= Pierino Ambrosoli Foundation =

Swiss foundation

The Pierino Ambrosoli Foundation was founded on May 10, 1990 in Zurich. It is dedicated to Daniela Ambrosoli’s father, Pierino Ambrosoli, a successful Italian/Swiss industrialist and her mother, Sonja Bragowa, a former dancer in the 1920s.

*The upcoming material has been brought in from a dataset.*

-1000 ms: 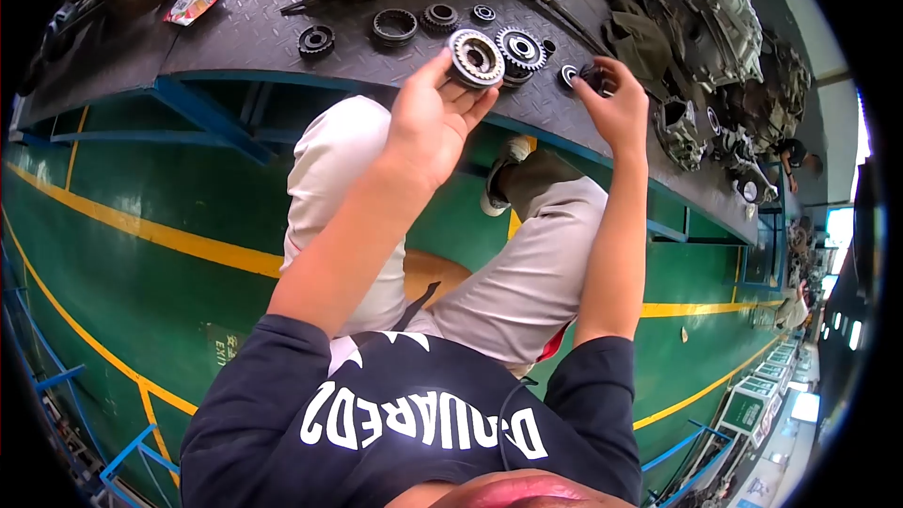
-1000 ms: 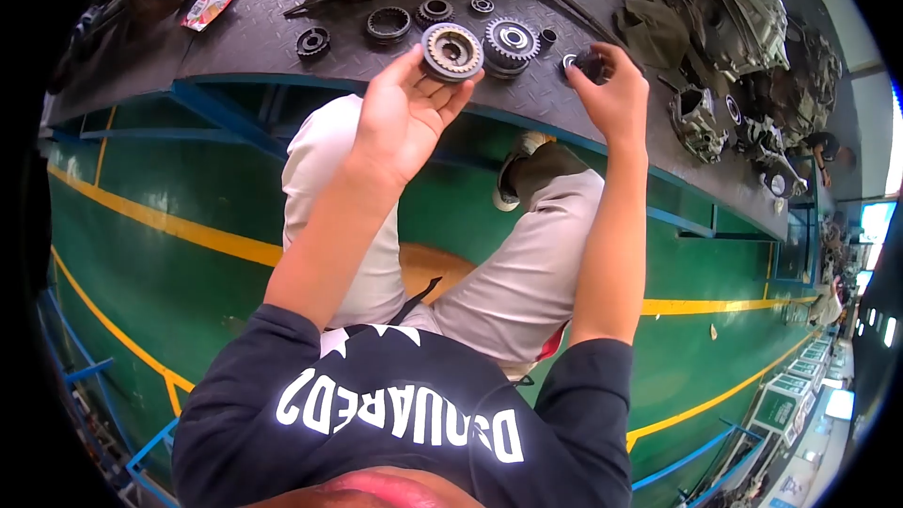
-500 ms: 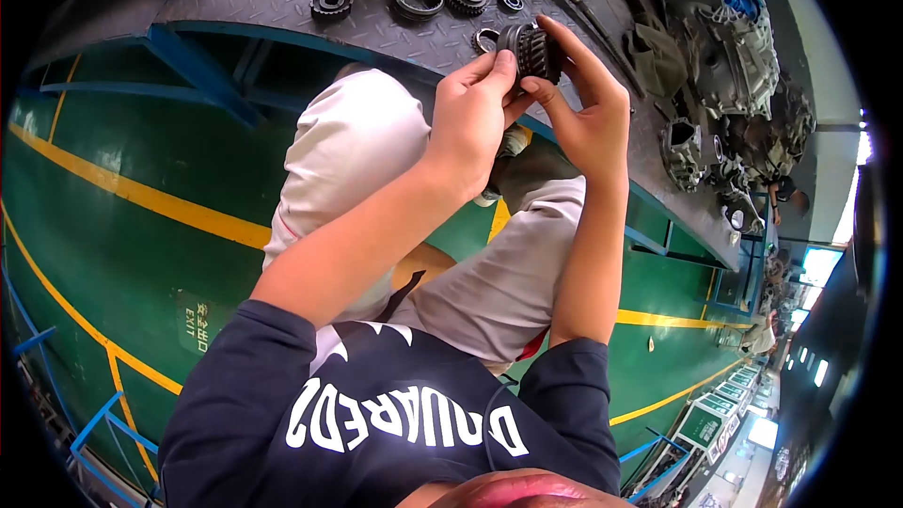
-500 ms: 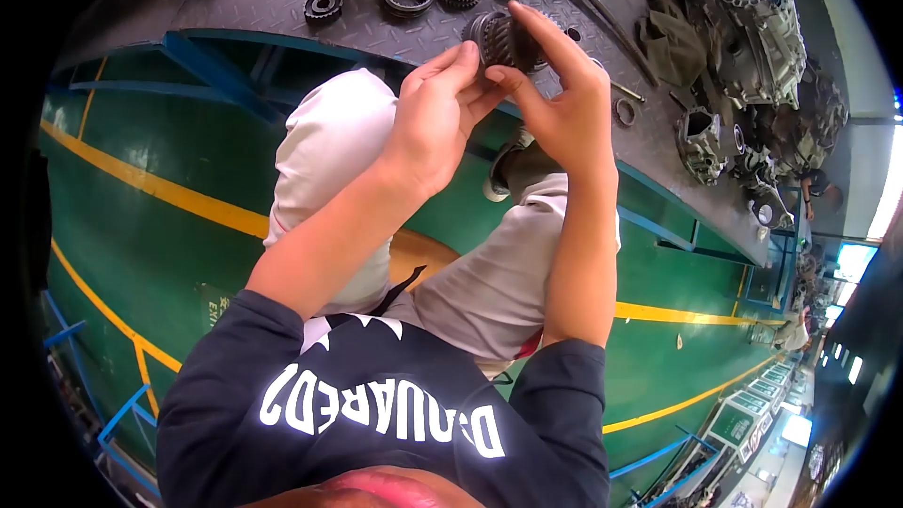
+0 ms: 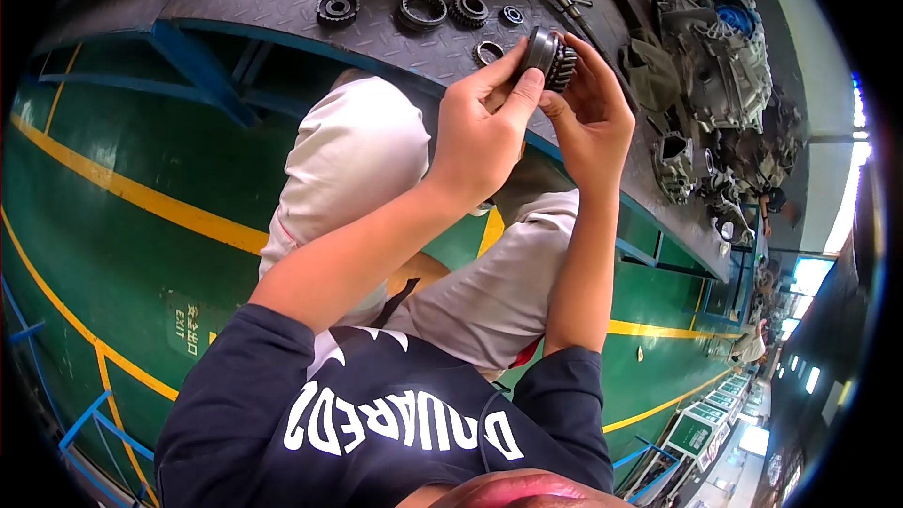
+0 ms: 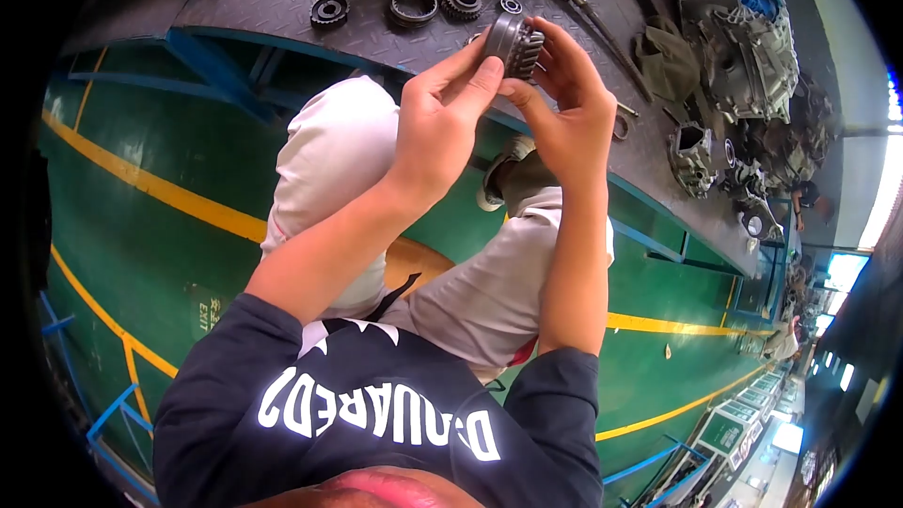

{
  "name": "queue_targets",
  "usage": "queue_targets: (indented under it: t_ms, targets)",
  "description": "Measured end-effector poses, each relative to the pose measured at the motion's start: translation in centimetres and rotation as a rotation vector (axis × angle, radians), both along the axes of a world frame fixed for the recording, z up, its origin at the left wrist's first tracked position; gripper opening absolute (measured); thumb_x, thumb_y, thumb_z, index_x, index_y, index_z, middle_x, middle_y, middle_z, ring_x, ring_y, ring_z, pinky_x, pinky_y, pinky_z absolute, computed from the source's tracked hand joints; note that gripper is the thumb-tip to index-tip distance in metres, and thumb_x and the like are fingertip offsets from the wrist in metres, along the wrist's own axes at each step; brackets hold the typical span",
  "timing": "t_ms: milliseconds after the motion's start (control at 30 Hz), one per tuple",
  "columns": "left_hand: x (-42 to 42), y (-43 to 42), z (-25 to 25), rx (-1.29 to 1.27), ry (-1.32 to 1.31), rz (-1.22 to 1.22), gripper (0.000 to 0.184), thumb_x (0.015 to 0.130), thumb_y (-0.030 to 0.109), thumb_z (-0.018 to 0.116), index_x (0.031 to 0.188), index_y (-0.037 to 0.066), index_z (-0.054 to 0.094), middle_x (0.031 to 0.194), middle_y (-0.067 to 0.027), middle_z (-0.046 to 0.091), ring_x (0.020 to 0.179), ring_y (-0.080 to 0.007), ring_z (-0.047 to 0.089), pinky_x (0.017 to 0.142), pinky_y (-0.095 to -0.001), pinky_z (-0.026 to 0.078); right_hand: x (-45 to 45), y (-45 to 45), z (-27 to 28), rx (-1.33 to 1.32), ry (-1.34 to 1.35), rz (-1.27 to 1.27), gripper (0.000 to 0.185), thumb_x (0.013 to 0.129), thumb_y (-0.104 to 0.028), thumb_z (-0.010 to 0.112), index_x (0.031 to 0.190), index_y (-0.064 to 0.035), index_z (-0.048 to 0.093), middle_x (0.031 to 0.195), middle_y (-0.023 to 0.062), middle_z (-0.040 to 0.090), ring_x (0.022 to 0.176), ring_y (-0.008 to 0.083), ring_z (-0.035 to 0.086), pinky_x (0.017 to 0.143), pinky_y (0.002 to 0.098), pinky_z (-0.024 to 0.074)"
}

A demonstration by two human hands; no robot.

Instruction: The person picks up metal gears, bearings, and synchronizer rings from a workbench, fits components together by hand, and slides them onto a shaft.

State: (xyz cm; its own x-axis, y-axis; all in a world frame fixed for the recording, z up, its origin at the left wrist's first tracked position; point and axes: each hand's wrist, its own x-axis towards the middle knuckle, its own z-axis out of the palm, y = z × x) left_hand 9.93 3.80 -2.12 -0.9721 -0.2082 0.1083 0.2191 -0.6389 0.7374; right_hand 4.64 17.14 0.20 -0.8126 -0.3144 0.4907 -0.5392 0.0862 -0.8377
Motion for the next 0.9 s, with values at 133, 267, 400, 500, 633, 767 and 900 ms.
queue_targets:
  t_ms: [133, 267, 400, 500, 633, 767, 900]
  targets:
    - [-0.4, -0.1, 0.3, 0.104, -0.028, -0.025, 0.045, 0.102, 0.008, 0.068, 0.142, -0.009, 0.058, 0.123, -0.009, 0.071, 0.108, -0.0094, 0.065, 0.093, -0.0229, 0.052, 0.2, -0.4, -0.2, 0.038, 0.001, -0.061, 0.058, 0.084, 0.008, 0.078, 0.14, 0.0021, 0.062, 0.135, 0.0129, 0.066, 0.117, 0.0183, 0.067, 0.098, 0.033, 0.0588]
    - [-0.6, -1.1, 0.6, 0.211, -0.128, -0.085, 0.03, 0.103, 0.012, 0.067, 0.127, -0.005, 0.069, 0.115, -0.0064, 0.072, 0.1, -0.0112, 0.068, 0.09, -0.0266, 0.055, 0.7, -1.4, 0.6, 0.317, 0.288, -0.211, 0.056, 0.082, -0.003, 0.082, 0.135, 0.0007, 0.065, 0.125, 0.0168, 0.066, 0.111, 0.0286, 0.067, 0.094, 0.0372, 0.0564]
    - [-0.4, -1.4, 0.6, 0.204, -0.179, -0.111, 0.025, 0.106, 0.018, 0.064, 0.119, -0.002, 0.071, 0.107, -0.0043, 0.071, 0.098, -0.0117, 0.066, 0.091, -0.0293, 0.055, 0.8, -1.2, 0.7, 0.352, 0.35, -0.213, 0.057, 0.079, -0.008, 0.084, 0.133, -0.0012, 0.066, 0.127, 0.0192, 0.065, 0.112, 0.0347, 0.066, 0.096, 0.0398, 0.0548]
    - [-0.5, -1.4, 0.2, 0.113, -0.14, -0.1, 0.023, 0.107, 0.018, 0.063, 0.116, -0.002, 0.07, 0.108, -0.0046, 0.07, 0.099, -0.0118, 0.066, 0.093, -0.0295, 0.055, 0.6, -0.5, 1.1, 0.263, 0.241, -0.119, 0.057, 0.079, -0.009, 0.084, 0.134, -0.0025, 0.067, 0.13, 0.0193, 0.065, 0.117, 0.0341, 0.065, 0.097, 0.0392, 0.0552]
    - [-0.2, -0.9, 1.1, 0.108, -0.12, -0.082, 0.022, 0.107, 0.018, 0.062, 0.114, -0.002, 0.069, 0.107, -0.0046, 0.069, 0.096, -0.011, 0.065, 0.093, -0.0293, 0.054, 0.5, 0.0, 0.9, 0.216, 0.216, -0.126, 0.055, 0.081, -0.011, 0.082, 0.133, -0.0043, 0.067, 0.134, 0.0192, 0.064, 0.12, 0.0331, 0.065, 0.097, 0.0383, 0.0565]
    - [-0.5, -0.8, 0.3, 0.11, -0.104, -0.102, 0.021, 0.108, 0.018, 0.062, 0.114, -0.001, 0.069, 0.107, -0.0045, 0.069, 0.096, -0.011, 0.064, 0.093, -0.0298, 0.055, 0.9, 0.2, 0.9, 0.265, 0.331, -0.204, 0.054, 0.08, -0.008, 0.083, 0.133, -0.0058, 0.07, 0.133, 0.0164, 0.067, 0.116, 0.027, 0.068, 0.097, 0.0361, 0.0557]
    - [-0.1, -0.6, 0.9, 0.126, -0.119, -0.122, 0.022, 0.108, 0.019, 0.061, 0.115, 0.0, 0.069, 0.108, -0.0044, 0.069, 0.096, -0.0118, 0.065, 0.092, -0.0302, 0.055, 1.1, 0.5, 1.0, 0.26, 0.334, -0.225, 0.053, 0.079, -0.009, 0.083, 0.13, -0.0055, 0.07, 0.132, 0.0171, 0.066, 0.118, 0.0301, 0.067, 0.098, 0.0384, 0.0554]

The foundation is not due to the testamentary will of Pierino Ambrosoli. Rather, it arose by the desire of Daniela Ambrosoli, who decided to use a substantial portion of her inherited fortune from the father, to support young artists on their way to the stage.

==Purpose==
The Pierino Ambrosoli Foundation supports young talented dancers and musicians on their way to the stage for the promotion of dance and music at a professional level through scholarships all over the world at recognized vocational institutions. Ballet school graduates can obtain a scholarship as a trainee at theatres and dance companies. The foundation collaborates with other organizations, schools and theatres. A careful investigation of the talent and the need for a scholarship is a prerequisite for the scholarship grants.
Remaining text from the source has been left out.